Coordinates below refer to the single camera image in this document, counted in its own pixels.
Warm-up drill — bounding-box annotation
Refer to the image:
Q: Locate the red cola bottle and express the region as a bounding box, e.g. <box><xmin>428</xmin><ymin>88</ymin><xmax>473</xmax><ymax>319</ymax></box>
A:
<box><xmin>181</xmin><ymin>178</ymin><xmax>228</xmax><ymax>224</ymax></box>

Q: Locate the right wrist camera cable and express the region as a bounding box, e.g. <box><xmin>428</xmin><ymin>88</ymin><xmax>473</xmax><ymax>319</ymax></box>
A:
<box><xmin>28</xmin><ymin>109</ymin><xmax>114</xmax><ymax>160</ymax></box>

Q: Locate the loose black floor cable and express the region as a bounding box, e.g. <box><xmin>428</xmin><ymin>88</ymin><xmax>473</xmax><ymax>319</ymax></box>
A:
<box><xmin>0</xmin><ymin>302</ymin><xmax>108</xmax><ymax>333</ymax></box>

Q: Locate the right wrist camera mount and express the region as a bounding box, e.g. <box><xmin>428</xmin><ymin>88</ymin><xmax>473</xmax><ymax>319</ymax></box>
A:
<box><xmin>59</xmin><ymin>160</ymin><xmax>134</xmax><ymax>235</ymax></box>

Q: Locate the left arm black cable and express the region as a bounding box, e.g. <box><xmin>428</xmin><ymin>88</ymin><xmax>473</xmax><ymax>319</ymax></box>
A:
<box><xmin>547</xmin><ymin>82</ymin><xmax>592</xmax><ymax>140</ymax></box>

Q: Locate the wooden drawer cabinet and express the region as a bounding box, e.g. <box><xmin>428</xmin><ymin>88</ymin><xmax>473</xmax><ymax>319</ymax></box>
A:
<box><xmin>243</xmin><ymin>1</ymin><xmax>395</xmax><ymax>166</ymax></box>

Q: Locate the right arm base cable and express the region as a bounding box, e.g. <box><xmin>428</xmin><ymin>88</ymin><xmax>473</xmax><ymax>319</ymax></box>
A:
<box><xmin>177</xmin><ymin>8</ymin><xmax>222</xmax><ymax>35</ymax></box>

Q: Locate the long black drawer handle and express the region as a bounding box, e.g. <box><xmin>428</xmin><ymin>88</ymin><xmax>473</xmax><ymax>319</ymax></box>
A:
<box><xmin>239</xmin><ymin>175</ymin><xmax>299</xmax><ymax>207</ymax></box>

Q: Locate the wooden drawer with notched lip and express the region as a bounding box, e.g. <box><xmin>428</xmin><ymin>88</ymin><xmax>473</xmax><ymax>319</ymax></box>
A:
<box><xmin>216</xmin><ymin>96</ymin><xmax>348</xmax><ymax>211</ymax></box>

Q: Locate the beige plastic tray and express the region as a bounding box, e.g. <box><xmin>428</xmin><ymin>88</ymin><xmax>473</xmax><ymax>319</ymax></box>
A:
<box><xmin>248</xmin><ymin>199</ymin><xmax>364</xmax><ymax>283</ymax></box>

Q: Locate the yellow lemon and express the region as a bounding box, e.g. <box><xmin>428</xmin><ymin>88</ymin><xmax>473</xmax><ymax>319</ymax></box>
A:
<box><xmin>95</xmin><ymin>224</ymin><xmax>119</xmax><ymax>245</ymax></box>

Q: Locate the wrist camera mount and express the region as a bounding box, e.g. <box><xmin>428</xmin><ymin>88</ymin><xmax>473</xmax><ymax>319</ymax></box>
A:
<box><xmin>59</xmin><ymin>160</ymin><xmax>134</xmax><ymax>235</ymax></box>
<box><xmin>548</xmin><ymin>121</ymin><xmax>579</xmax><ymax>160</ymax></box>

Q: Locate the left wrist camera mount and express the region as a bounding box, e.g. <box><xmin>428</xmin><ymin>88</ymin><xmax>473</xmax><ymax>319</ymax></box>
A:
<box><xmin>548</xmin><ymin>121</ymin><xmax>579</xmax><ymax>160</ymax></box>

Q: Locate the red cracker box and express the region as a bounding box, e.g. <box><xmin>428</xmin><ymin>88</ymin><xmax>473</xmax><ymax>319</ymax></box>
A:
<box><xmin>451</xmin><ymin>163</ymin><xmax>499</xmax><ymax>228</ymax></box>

────────────────────────────────────────

WORK REQUIRED —
All of the entries above are to be written out again exactly.

RESPONSE AREA —
Coordinates below refer to the single camera image in this document, counted in its own pixels.
Warm-up drill — bounding-box annotation
Refer to the image:
Q: Locate the red cola bottle and express the region as a bounding box, e.g. <box><xmin>428</xmin><ymin>88</ymin><xmax>473</xmax><ymax>319</ymax></box>
A:
<box><xmin>181</xmin><ymin>178</ymin><xmax>228</xmax><ymax>224</ymax></box>

Q: Locate the right wrist camera cable and express the region as a bounding box, e.g. <box><xmin>428</xmin><ymin>88</ymin><xmax>473</xmax><ymax>319</ymax></box>
A:
<box><xmin>28</xmin><ymin>109</ymin><xmax>114</xmax><ymax>160</ymax></box>

Q: Locate the loose black floor cable and express the region as a bounding box, e.g. <box><xmin>428</xmin><ymin>88</ymin><xmax>473</xmax><ymax>319</ymax></box>
A:
<box><xmin>0</xmin><ymin>302</ymin><xmax>108</xmax><ymax>333</ymax></box>

Q: Locate the right wrist camera mount and express the region as a bounding box, e.g. <box><xmin>428</xmin><ymin>88</ymin><xmax>473</xmax><ymax>319</ymax></box>
A:
<box><xmin>59</xmin><ymin>160</ymin><xmax>134</xmax><ymax>235</ymax></box>

Q: Locate the left arm black cable and express the region as a bounding box, e.g. <box><xmin>428</xmin><ymin>88</ymin><xmax>473</xmax><ymax>319</ymax></box>
A:
<box><xmin>547</xmin><ymin>82</ymin><xmax>592</xmax><ymax>140</ymax></box>

Q: Locate the wooden drawer cabinet and express the region as a bounding box, e.g. <box><xmin>428</xmin><ymin>88</ymin><xmax>473</xmax><ymax>319</ymax></box>
A:
<box><xmin>243</xmin><ymin>1</ymin><xmax>395</xmax><ymax>166</ymax></box>

Q: Locate the right arm base cable and express the region as a bounding box, e.g. <box><xmin>428</xmin><ymin>88</ymin><xmax>473</xmax><ymax>319</ymax></box>
A:
<box><xmin>177</xmin><ymin>8</ymin><xmax>222</xmax><ymax>35</ymax></box>

Q: Locate the long black drawer handle and express the region as a bounding box, e.g. <box><xmin>428</xmin><ymin>88</ymin><xmax>473</xmax><ymax>319</ymax></box>
A:
<box><xmin>239</xmin><ymin>175</ymin><xmax>299</xmax><ymax>207</ymax></box>

Q: Locate the wooden drawer with notched lip and express the region as a bounding box, e.g. <box><xmin>428</xmin><ymin>88</ymin><xmax>473</xmax><ymax>319</ymax></box>
A:
<box><xmin>216</xmin><ymin>96</ymin><xmax>348</xmax><ymax>211</ymax></box>

Q: Locate the beige plastic tray and express the region as a bounding box, e.g. <box><xmin>428</xmin><ymin>88</ymin><xmax>473</xmax><ymax>319</ymax></box>
A:
<box><xmin>248</xmin><ymin>199</ymin><xmax>364</xmax><ymax>283</ymax></box>

Q: Locate the yellow lemon and express the region as a bounding box, e.g. <box><xmin>428</xmin><ymin>88</ymin><xmax>473</xmax><ymax>319</ymax></box>
A:
<box><xmin>95</xmin><ymin>224</ymin><xmax>119</xmax><ymax>245</ymax></box>

Q: Locate the wrist camera mount and express the region as a bounding box, e.g. <box><xmin>428</xmin><ymin>88</ymin><xmax>473</xmax><ymax>319</ymax></box>
A:
<box><xmin>59</xmin><ymin>160</ymin><xmax>134</xmax><ymax>235</ymax></box>
<box><xmin>548</xmin><ymin>121</ymin><xmax>579</xmax><ymax>160</ymax></box>

Q: Locate the left wrist camera mount and express the region as a bounding box, e.g. <box><xmin>428</xmin><ymin>88</ymin><xmax>473</xmax><ymax>319</ymax></box>
A:
<box><xmin>548</xmin><ymin>121</ymin><xmax>579</xmax><ymax>160</ymax></box>

Q: Locate the red cracker box and express the region as a bounding box, e.g. <box><xmin>428</xmin><ymin>88</ymin><xmax>473</xmax><ymax>319</ymax></box>
A:
<box><xmin>451</xmin><ymin>163</ymin><xmax>499</xmax><ymax>228</ymax></box>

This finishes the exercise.